» **Activity**
Return the full listing below, unchanged.

Start of Data excerpt

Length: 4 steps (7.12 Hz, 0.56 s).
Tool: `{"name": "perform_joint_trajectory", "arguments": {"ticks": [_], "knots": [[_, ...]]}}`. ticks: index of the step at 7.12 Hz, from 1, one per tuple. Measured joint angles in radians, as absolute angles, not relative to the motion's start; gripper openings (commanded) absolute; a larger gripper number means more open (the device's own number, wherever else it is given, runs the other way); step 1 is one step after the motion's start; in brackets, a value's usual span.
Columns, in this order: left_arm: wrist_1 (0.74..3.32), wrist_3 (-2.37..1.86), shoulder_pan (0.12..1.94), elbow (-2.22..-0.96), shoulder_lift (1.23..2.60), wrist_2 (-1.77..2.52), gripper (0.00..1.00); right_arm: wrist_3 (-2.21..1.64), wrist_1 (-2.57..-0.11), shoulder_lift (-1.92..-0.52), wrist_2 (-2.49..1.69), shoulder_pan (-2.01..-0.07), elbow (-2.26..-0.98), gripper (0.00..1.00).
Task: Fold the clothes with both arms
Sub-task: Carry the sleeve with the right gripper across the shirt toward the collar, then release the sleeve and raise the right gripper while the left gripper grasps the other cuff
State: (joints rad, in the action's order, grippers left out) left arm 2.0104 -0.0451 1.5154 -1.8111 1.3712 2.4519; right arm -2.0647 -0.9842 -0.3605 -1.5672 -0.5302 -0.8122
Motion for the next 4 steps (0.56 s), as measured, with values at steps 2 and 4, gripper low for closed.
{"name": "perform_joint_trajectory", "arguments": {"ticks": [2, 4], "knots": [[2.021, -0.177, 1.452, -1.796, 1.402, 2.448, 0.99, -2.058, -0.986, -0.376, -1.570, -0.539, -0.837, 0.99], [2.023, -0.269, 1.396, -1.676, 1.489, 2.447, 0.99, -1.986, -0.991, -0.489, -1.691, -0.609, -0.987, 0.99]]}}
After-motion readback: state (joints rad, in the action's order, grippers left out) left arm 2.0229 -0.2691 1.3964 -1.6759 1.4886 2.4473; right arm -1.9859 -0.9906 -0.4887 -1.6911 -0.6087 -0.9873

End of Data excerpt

» **Task answer**
Length: 4 steps (7.12 Hz, 0.56 s).
Tool: `{"name": "perform_joint_trajectory", "arguments": {"ticks": [_], "knots": [[_, ...]]}}`. ticks: index of the step at 7.12 Hz, from 1, one per tuple. Measured joint angles in radians, as absolute angles, not relative to the motion's start; gripper openings (commanded) absolute; a larger gripper number means more open (the device's own number, wherever else it is given, runs the other way); step 1 is one step after the motion's start; in brackets, a value's usual span.
Columns, in this order: left_arm: wrist_1 (0.74..3.32), wrist_3 (-2.37..1.86), shoulder_pan (0.12..1.94), elbow (-2.22..-0.96), shoulder_lift (1.23..2.60), wrist_2 (-1.77..2.52), gripper (0.00..1.00); right_arm: wrist_3 (-2.21..1.64), wrist_1 (-2.57..-0.11), shoulder_lift (-1.92..-0.52), wrist_2 (-2.49..1.69), shoulder_pan (-2.01..-0.07), elbow (-2.26..-0.98), gripper (0.00..1.00).
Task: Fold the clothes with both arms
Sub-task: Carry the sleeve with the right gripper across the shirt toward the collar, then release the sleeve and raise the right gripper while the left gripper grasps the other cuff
State: (joints rad, in the action's order, grippers left out) left arm 2.0104 -0.0451 1.5154 -1.8111 1.3712 2.4519; right arm -2.0647 -0.9842 -0.3605 -1.5672 -0.5302 -0.8122
Motion for the next 4 steps (0.56 s), as measured, with values at steps 2 and 4, gripper low for closed.
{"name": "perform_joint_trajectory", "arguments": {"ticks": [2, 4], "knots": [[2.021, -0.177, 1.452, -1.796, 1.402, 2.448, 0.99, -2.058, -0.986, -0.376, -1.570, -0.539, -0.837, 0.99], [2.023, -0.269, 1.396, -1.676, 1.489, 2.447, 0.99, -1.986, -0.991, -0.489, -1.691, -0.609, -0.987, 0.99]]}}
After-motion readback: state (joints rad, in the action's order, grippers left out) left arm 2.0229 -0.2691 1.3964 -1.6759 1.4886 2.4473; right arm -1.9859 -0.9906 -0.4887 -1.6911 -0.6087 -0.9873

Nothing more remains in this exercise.